About this task >>
In the material below, the required lines run from the one containing "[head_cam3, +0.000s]" through the one containing "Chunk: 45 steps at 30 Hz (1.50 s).". Copy those lines exactly, ends included, and nothing else.

Dataset section >>
========================

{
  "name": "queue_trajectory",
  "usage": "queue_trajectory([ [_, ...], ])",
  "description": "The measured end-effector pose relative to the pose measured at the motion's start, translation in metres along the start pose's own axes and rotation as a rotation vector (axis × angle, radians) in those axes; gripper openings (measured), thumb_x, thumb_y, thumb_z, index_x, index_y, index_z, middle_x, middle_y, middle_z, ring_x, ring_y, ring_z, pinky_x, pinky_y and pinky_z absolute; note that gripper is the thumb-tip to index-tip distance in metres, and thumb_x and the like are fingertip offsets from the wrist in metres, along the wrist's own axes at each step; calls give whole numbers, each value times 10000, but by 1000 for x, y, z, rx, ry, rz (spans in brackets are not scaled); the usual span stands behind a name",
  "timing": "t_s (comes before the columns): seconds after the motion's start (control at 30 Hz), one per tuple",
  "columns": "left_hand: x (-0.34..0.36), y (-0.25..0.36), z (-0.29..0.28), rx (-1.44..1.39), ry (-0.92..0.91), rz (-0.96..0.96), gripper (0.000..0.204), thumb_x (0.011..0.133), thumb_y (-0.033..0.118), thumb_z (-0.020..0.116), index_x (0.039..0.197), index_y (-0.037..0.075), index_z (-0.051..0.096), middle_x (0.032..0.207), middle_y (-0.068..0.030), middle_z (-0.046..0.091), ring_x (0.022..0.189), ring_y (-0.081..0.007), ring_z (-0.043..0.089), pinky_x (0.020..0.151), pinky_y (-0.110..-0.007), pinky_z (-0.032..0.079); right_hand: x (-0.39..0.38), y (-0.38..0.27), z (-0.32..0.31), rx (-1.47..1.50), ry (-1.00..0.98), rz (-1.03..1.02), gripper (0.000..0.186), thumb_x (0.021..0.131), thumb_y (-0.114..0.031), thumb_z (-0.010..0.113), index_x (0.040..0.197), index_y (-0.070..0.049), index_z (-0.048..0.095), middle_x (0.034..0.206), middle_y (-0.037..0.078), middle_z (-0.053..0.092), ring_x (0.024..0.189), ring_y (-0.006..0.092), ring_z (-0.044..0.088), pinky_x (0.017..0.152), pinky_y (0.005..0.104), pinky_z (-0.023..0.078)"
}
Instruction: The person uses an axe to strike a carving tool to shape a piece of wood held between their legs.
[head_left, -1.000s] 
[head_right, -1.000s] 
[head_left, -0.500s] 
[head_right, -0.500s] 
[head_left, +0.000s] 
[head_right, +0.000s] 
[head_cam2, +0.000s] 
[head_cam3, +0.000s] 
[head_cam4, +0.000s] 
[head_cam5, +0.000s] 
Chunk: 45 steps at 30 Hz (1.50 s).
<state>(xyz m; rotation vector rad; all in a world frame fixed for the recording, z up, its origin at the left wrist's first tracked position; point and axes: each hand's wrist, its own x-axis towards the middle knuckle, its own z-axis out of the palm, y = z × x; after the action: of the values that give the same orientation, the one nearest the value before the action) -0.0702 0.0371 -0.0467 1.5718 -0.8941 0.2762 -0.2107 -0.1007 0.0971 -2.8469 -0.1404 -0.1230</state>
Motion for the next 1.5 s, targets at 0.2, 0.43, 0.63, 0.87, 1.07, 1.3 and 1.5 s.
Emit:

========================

Output >>
[head_cam3, +0.000s] 
[head_cam4, +0.000s] 
[head_cam5, +0.000s] 
Chunk: 45 steps at 30 Hz (1.50 s).

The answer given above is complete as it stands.